Please copy each line in the records below that contains the string "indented".

Data entries
==============================

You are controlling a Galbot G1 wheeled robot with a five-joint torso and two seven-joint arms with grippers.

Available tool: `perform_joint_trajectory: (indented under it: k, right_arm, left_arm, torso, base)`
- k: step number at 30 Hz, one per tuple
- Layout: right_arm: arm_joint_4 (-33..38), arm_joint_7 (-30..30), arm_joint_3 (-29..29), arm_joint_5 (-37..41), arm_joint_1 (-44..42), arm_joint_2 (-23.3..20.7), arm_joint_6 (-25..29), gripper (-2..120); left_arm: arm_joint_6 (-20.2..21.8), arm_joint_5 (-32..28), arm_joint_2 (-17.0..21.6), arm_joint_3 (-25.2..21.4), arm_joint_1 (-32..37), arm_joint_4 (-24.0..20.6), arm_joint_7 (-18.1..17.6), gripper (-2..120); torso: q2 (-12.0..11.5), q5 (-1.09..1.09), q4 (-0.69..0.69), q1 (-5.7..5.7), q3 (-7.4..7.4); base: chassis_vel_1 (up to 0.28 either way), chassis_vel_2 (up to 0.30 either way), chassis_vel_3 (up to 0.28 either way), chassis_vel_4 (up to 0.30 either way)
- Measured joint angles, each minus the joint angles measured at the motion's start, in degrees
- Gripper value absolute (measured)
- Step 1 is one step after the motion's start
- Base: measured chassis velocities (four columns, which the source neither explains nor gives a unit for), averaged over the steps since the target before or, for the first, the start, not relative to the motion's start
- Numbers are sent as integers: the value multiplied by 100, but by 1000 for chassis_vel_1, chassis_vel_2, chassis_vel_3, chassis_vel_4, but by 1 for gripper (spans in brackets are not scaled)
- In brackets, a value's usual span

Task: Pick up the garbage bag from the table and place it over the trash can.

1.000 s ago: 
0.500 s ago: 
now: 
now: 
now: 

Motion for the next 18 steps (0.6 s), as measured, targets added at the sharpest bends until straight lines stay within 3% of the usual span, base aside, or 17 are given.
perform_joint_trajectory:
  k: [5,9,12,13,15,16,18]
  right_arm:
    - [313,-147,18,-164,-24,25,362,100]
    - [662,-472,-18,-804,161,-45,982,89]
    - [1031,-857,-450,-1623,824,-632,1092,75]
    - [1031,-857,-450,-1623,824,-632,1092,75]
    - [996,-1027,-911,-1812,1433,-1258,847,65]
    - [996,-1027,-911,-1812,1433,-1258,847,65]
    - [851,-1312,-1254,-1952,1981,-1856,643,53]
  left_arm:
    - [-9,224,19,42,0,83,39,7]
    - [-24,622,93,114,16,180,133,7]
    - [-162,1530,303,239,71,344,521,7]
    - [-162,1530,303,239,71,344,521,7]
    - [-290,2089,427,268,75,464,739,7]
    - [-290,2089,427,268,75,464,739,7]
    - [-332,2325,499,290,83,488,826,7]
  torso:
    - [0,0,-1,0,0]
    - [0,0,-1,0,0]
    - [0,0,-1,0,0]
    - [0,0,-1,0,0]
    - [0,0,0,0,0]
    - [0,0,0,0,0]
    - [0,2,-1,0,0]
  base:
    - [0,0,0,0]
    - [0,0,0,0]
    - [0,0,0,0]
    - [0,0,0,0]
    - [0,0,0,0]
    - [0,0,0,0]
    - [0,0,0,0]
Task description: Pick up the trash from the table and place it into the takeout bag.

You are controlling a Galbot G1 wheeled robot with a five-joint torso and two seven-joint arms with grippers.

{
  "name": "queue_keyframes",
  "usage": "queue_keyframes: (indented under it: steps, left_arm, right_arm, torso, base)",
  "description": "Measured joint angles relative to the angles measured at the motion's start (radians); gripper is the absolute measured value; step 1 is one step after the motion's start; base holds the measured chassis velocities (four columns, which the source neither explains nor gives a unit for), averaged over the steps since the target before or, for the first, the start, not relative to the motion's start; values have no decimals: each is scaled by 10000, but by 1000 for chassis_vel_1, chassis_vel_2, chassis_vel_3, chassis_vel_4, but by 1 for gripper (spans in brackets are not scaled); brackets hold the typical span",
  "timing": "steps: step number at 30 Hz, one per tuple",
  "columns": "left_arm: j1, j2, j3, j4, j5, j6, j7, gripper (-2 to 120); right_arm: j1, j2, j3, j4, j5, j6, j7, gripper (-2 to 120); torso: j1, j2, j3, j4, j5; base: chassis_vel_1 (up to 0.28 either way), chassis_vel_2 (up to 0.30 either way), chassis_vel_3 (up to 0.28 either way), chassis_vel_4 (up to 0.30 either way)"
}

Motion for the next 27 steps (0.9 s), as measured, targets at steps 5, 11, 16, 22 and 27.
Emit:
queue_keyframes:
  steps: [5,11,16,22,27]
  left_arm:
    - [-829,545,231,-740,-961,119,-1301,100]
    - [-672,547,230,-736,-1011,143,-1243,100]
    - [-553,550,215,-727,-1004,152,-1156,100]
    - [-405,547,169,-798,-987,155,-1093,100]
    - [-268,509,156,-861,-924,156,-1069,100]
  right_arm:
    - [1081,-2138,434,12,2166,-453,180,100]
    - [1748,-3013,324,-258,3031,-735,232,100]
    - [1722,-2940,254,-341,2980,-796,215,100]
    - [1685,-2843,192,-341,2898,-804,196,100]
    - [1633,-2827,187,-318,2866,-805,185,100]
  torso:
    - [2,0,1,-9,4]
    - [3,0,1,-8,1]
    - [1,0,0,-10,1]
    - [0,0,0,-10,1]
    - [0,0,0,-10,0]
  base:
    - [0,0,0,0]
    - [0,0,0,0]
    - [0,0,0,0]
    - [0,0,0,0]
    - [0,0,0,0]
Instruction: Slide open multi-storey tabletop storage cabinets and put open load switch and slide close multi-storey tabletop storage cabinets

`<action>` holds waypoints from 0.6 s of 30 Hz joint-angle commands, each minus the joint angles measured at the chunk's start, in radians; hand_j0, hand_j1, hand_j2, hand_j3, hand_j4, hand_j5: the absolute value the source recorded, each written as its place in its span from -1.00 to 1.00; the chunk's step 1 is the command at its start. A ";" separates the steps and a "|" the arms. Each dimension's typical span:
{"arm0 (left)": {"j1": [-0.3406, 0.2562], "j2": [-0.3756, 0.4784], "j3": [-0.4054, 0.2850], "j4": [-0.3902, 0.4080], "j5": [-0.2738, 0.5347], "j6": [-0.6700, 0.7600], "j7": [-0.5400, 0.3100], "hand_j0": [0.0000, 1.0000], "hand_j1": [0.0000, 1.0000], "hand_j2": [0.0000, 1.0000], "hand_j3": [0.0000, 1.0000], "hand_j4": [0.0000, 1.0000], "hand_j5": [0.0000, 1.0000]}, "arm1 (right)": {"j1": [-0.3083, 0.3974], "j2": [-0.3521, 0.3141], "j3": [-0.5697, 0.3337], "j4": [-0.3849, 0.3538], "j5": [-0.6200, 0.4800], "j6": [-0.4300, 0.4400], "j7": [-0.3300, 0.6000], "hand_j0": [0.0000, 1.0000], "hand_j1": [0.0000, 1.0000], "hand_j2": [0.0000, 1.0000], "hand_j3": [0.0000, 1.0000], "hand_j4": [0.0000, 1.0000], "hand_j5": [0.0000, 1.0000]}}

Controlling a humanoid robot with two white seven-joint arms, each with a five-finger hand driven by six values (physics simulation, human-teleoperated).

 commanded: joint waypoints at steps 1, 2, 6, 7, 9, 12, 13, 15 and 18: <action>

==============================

◆ WRITTEN ANSWER ◆
Available tool: `perform_joint_trajectory: (indented under it: k, right_arm, left_arm, torso, base)`
  "usage": "queue_keyframes: (indented under it: steps, left_arm, right_arm, torso, base)",

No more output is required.